● **What is required**: All of the records should be restated word for word.

___ Study material

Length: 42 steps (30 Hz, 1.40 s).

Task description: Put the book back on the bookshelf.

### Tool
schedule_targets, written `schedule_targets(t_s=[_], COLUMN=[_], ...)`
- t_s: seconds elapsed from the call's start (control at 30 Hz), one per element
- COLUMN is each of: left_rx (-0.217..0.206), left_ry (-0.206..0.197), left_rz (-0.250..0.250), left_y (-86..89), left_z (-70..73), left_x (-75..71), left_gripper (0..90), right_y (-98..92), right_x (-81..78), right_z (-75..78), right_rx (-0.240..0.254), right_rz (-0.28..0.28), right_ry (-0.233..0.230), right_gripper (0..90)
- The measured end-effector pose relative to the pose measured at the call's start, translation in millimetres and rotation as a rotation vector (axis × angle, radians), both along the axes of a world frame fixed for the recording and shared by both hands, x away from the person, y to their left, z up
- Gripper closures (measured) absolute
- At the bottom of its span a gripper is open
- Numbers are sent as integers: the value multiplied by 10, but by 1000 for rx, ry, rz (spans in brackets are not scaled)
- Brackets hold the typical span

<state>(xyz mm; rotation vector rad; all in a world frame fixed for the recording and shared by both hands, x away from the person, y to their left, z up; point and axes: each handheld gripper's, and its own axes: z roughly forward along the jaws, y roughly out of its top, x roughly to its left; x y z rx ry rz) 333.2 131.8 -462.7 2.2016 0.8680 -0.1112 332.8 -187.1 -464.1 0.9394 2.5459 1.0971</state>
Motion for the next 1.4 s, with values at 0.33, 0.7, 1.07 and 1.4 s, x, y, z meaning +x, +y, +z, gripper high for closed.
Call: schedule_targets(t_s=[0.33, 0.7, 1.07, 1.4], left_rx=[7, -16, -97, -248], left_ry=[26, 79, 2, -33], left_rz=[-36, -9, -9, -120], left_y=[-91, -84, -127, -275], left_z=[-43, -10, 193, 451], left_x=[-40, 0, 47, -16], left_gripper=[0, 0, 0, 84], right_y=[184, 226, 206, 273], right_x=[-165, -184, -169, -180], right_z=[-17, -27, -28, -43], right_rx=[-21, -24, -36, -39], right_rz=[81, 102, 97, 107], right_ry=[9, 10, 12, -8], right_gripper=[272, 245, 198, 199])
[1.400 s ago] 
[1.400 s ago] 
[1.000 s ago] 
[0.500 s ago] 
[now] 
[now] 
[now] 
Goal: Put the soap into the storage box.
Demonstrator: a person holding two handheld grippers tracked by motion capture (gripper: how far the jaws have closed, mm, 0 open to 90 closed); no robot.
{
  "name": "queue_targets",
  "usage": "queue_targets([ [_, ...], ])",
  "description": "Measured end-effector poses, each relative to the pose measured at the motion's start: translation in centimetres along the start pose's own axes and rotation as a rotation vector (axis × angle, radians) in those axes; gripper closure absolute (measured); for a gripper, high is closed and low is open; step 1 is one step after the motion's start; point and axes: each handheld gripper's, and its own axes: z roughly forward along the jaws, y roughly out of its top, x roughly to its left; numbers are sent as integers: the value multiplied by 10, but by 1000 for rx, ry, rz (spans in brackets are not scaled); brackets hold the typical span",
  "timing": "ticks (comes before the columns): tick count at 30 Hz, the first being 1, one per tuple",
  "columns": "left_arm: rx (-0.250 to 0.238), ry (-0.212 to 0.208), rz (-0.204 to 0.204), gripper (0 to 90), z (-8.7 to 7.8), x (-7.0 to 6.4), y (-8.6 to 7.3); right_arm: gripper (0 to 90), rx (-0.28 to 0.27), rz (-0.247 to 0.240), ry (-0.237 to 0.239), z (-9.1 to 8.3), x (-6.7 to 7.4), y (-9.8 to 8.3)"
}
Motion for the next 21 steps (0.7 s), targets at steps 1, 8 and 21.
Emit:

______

● **Completed task**:
Length: 42 steps (30 Hz, 1.40 s).

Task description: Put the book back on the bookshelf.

### Tool
schedule_targets, written `schedule_targets(t_s=[_], COLUMN=[_], ...)`
- t_s: seconds elapsed from the call's start (control at 30 Hz), one per element
- COLUMN is each of: left_rx (-0.217..0.206), left_ry (-0.206..0.197), left_rz (-0.250..0.250), left_y (-86..89), left_z (-70..73), left_x (-75..71), left_gripper (0..90), right_y (-98..92), right_x (-81..78), right_z (-75..78), right_rx (-0.240..0.254), right_rz (-0.28..0.28), right_ry (-0.233..0.230), right_gripper (0..90)
- The measured end-effector pose relative to the pose measured at the call's start, translation in millimetres and rotation as a rotation vector (axis × angle, radians), both along the axes of a world frame fixed for the recording and shared by both hands, x away from the person, y to their left, z up
- Gripper closures (measured) absolute
- At the bottom of its span a gripper is open
- Numbers are sent as integers: the value multiplied by 10, but by 1000 for rx, ry, rz (spans in brackets are not scaled)
- Brackets hold the typical span

<state>(xyz mm; rotation vector rad; all in a world frame fixed for the recording and shared by both hands, x away from the person, y to their left, z up; point and axes: each handheld gripper's, and its own axes: z roughly forward along the jaws, y roughly out of its top, x roughly to its left; x y z rx ry rz) 333.2 131.8 -462.7 2.2016 0.8680 -0.1112 332.8 -187.1 -464.1 0.9394 2.5459 1.0971</state>
Motion for the next 1.4 s, with values at 0.33, 0.7, 1.07 and 1.4 s, x, y, z meaning +x, +y, +z, gripper high for closed.
Call: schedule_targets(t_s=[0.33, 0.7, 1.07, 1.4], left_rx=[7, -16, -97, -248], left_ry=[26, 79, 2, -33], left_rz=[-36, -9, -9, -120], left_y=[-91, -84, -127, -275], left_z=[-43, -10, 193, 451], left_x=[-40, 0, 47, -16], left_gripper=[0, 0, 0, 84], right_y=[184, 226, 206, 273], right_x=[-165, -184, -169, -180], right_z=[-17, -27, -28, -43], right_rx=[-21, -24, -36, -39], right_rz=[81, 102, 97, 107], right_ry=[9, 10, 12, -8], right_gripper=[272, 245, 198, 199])
[1.400 s ago] 
[1.400 s ago] 
[1.000 s ago] 
[0.500 s ago] 
[now] 
[now] 
[now] 
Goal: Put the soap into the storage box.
Demonstrator: a person holding two handheld grippers tracked by motion capture (gripper: how far the jaws have closed, mm, 0 open to 90 closed); no robot.
{
  "name": "queue_targets",
  "usage": "queue_targets([ [_, ...], ])",
  "description": "Measured end-effector poses, each relative to the pose measured at the motion's start: translation in centimetres along the start pose's own axes and rotation as a rotation vector (axis × angle, radians) in those axes; gripper closure absolute (measured); for a gripper, high is closed and low is open; step 1 is one step after the motion's start; point and axes: each handheld gripper's, and its own axes: z roughly forward along the jaws, y roughly out of its top, x roughly to its left; numbers are sent as integers: the value multiplied by 10, but by 1000 for rx, ry, rz (spans in brackets are not scaled); brackets hold the typical span",
  "timing": "ticks (comes before the columns): tick count at 30 Hz, the first being 1, one per tuple",
  "columns": "left_arm: rx (-0.250 to 0.238), ry (-0.212 to 0.208), rz (-0.204 to 0.204), gripper (0 to 90), z (-8.7 to 7.8), x (-7.0 to 6.4), y (-8.6 to 7.3); right_arm: gripper (0 to 90), rx (-0.28 to 0.27), rz (-0.247 to 0.240), ry (-0.237 to 0.239), z (-9.1 to 8.3), x (-6.7 to 7.4), y (-9.8 to 8.3)"
}
Motion for the next 21 steps (0.7 s), targets at steps 1, 8 and 21.
Emit:

The answer has been written out completely.